Goal of the exercise:
Find the line holding "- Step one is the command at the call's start" in the entries below. Give it again exactly, along with every line after it up to and including the line holding "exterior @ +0".
==============================
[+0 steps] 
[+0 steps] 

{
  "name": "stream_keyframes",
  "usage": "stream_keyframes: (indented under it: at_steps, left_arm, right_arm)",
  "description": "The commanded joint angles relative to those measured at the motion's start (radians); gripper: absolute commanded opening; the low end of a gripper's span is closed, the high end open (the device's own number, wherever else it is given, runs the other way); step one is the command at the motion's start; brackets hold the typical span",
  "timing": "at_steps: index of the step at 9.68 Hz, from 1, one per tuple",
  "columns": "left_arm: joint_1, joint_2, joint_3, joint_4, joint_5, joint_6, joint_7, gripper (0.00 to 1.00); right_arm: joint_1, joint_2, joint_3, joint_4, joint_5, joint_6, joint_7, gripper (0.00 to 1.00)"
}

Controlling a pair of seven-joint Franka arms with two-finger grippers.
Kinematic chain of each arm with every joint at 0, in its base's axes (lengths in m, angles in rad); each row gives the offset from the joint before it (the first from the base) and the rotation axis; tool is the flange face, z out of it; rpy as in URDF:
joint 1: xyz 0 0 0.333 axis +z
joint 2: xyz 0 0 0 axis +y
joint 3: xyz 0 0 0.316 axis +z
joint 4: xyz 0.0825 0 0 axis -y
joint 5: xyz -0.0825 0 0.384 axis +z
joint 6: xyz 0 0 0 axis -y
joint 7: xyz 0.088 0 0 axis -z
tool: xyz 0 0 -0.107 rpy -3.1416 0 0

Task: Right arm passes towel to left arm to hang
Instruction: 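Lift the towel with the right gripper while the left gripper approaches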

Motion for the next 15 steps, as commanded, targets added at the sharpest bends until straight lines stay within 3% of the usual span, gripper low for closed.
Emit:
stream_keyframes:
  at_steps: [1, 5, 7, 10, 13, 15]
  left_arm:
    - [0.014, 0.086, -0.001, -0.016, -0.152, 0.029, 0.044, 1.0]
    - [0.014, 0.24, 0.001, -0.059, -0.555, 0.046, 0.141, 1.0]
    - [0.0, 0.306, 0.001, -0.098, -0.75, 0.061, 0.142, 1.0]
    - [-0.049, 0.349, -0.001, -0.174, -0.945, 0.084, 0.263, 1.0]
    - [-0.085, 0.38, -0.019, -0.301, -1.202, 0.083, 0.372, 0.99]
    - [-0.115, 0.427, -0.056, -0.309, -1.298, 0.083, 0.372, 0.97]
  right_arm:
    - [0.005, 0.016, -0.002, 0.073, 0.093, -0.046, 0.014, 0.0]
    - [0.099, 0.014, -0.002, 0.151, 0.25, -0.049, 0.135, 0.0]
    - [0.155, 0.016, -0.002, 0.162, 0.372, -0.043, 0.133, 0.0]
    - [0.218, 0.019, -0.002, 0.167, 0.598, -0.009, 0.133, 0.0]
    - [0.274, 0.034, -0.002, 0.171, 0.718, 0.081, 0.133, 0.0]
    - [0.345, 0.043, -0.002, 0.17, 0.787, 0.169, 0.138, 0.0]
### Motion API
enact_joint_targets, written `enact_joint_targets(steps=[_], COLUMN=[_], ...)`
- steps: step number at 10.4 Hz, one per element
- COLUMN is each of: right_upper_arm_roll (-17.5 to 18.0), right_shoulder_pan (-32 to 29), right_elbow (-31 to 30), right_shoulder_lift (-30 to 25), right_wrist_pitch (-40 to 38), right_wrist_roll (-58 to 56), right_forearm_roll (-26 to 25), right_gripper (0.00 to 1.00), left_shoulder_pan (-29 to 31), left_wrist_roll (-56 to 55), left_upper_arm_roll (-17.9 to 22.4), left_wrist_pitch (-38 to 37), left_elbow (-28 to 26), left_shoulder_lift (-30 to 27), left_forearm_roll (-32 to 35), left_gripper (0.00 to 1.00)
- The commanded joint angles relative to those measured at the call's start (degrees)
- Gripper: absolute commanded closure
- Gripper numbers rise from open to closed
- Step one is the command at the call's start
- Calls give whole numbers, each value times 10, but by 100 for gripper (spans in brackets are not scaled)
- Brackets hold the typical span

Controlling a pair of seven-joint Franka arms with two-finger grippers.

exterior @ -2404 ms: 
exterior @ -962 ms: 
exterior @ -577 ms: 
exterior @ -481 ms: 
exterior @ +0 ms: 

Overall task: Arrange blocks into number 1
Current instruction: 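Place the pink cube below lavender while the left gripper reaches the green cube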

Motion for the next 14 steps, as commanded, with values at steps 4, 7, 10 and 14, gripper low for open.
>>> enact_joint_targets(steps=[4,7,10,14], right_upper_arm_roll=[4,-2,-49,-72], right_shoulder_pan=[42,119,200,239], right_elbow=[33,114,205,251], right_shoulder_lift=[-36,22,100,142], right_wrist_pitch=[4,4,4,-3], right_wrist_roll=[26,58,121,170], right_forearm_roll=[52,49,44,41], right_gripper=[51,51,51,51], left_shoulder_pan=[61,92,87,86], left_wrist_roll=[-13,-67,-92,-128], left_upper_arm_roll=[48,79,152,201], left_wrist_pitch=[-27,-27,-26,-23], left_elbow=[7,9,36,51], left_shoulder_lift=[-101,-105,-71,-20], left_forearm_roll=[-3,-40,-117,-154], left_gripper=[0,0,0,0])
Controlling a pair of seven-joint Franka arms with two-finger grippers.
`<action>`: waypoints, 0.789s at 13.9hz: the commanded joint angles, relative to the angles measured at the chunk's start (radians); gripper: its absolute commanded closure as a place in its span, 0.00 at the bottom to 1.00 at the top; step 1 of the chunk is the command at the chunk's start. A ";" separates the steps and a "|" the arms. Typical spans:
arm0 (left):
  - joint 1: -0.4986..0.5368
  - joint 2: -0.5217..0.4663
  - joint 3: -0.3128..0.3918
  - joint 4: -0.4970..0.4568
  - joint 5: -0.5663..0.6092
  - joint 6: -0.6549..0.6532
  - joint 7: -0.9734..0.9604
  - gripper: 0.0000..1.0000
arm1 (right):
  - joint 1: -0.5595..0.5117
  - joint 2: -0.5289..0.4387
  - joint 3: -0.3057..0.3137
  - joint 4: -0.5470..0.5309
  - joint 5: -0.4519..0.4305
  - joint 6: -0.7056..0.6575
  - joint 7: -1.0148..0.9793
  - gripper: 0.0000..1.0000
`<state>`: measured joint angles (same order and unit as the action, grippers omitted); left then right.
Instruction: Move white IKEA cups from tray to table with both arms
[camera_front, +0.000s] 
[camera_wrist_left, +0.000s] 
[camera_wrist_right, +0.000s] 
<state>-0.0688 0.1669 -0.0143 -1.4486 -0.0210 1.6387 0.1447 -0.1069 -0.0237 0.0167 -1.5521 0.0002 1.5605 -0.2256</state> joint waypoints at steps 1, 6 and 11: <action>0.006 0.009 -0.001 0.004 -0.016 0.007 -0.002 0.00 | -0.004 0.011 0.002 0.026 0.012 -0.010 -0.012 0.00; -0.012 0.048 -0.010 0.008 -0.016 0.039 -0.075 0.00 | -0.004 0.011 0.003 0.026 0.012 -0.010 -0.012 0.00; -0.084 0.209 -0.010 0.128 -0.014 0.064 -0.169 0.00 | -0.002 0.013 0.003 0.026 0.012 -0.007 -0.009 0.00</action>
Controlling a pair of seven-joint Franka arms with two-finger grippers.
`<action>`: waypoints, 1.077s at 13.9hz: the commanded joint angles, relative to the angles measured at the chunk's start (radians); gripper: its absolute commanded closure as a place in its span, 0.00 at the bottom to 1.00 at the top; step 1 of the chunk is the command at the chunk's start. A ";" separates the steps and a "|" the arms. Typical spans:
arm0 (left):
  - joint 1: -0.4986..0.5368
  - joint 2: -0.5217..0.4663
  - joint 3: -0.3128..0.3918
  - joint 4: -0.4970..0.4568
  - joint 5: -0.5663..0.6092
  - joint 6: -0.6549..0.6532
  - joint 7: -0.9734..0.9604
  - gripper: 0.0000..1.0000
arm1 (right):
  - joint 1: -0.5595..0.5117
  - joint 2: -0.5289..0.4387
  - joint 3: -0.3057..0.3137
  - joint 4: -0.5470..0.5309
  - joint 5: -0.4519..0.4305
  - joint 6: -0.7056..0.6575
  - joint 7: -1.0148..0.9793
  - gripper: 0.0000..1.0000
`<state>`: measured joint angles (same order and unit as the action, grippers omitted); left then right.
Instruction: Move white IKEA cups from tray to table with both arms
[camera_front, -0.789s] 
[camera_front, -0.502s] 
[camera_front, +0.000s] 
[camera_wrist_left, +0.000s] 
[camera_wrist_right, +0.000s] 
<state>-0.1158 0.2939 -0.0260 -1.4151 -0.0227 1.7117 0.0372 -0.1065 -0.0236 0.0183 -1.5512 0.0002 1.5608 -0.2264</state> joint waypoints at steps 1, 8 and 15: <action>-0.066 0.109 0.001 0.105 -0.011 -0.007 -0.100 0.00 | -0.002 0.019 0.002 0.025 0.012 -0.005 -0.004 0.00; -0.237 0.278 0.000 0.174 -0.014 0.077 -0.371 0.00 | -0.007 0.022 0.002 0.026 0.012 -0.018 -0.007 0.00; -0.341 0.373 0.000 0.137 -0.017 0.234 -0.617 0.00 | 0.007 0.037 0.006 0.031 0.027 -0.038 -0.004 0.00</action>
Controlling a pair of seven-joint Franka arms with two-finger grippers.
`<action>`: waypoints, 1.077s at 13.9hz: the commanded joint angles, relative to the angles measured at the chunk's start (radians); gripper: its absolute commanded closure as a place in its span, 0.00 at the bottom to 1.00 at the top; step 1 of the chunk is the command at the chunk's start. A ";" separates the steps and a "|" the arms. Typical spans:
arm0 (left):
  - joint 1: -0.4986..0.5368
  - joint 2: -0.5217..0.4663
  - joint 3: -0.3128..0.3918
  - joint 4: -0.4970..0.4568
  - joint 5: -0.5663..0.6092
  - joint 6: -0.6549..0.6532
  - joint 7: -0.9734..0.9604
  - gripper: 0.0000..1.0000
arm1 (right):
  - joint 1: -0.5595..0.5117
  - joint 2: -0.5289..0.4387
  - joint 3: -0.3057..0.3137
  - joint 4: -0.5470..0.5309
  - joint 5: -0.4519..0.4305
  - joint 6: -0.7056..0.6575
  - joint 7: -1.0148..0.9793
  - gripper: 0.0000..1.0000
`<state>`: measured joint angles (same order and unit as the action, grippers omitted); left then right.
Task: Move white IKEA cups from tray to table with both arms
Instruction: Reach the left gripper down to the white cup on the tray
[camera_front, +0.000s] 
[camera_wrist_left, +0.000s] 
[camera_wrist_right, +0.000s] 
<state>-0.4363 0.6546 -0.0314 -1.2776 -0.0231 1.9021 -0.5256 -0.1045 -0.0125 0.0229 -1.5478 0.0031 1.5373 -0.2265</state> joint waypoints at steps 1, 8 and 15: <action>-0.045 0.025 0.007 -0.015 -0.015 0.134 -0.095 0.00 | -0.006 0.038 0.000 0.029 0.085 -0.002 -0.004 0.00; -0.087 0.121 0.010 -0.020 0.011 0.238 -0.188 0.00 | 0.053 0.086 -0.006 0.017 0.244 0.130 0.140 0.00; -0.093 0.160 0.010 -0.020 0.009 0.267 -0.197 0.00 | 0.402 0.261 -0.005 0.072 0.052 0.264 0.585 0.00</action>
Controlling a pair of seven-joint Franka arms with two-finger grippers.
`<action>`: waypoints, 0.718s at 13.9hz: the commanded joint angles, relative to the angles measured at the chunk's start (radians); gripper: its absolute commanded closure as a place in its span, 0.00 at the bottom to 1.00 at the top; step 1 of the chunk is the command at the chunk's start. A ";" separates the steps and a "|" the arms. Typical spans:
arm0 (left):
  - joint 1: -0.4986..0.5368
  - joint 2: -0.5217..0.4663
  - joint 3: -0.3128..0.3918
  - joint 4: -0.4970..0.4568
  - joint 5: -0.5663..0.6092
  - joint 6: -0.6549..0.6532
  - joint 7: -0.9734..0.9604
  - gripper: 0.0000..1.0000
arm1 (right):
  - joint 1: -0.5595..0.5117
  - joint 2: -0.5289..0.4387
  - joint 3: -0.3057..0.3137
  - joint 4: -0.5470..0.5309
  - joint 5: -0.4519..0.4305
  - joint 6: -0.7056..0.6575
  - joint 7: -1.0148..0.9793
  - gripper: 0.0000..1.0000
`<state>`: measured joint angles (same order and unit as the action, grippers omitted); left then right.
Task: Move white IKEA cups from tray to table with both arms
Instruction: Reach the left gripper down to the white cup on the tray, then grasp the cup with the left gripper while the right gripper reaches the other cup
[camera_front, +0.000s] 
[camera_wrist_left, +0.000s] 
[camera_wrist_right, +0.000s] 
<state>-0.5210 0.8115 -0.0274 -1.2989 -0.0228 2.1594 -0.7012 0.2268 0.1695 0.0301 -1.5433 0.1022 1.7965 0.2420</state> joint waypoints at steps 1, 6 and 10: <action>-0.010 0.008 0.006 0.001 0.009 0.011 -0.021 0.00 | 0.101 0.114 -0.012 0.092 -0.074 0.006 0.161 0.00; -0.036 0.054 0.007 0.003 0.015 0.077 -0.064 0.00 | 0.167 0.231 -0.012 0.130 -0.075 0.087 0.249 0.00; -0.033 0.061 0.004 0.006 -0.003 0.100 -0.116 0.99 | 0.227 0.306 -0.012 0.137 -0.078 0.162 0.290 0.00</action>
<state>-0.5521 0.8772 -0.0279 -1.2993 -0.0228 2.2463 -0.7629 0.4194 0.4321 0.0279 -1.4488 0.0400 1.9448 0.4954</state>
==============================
Output for this exercise:
- Step one is the command at the call's start
- Calls give whole numbers, each value times 10, but by 100 for gripper (spans in brackets are not scaled)
- Brackets hold the typical span

Controlling a pair of seven-joint Franka arms with two-finger grippers.

exterior @ -2404 ms: 
exterior @ -962 ms: 
exterior @ -577 ms: 
exterior @ -481 ms: 
exterior @ +0 ms: 

Nothing more remains to be added to the answer.